→ **TASK**: When a line of the listing below has the string "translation" in it, copy that line.

→ **DATA UNDER STUDY**:
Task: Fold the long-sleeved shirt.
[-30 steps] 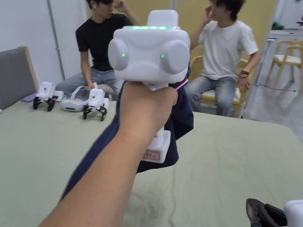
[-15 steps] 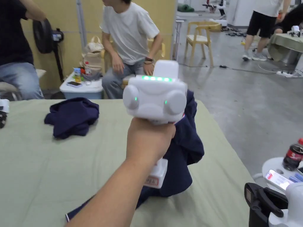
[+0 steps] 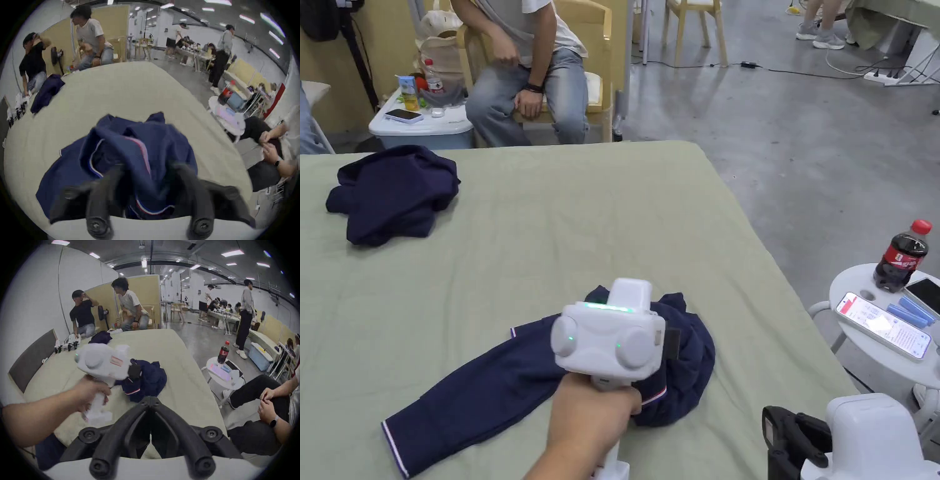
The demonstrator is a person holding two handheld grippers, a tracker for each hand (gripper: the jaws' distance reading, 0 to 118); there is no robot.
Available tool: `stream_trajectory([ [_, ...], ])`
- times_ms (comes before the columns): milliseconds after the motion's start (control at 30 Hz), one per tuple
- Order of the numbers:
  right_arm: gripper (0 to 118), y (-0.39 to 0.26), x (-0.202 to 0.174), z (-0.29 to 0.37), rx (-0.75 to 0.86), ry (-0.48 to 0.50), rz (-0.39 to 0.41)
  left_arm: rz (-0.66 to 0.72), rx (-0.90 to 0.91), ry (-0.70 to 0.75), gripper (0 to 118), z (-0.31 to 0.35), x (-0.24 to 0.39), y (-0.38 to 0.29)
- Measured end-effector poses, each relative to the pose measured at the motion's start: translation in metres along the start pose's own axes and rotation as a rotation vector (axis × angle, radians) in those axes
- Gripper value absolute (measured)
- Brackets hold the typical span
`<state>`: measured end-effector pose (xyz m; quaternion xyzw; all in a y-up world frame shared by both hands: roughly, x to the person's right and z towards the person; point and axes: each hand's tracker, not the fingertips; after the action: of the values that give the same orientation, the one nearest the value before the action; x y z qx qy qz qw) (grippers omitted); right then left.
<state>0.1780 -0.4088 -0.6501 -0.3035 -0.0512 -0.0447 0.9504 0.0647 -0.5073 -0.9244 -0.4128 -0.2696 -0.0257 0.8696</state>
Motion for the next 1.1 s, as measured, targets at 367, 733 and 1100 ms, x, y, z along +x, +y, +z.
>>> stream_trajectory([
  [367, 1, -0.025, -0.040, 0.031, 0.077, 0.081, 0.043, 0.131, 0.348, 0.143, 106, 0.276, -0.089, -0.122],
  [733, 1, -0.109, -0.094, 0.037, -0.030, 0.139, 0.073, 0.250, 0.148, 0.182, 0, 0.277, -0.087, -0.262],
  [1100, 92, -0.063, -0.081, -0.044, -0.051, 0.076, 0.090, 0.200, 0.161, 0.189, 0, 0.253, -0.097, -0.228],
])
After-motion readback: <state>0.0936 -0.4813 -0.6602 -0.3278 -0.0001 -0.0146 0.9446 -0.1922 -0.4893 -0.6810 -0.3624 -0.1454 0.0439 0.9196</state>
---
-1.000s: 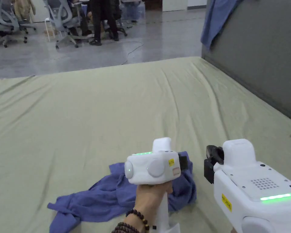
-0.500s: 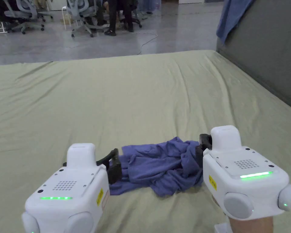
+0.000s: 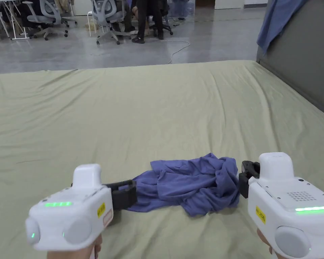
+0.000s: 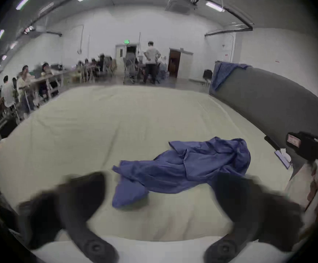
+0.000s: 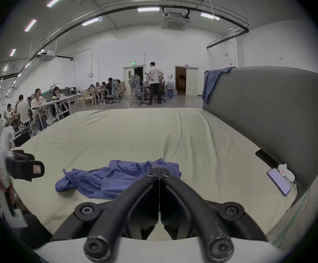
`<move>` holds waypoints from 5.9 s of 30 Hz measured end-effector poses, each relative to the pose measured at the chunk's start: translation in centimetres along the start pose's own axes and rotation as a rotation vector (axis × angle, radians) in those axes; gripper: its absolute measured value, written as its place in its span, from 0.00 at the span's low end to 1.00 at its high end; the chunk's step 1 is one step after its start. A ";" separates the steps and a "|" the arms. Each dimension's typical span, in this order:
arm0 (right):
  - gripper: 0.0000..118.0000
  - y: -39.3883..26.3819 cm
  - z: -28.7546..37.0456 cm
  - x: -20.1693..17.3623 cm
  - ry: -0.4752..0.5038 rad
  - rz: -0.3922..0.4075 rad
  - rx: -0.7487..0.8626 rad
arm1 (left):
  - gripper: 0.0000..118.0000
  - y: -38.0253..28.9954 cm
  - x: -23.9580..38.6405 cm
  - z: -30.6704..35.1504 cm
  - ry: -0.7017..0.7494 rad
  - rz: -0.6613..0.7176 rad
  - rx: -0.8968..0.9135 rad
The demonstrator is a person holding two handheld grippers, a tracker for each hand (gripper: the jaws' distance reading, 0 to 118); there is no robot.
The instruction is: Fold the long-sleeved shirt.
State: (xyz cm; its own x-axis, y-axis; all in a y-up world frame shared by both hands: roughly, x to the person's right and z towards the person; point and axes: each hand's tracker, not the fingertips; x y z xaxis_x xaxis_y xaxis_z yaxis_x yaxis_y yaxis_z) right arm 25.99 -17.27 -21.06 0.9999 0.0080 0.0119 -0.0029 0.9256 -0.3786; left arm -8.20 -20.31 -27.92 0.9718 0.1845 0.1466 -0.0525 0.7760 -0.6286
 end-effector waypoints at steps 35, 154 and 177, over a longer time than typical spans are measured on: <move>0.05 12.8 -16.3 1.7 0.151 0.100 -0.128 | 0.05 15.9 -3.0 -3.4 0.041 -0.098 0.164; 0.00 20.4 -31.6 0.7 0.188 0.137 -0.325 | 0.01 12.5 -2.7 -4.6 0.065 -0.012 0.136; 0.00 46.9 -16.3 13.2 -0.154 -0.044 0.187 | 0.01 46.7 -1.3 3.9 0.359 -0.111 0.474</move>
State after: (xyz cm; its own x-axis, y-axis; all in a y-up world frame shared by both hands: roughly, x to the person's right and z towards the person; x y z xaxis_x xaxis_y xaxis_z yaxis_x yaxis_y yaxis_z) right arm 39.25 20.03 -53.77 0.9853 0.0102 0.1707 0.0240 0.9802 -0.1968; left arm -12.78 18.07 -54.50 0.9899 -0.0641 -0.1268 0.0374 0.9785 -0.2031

→ **RESULT FOR THIS TASK**:
- Measured end-effector poses, each relative to the pose measured at the motion's start: translation in metres along the start pose's own axes and rotation as a rotation vector (axis × angle, radians) in those axes
`<move>` holds waypoints from 5.9 s of 30 Hz measured end-effector poses, each relative to the pose measured at the chunk's start: translation in centimetres along the start pose's own axes and rotation as a rotation vector (axis × angle, radians) in those axes; gripper: its absolute measured value, written as its place in its span, from 0.00 at the span's low end to 1.00 at its high end; the chunk's step 1 is one step after its start. A ";" separates the steps and a "|" the arms. Each dimension's typical span, in this order:

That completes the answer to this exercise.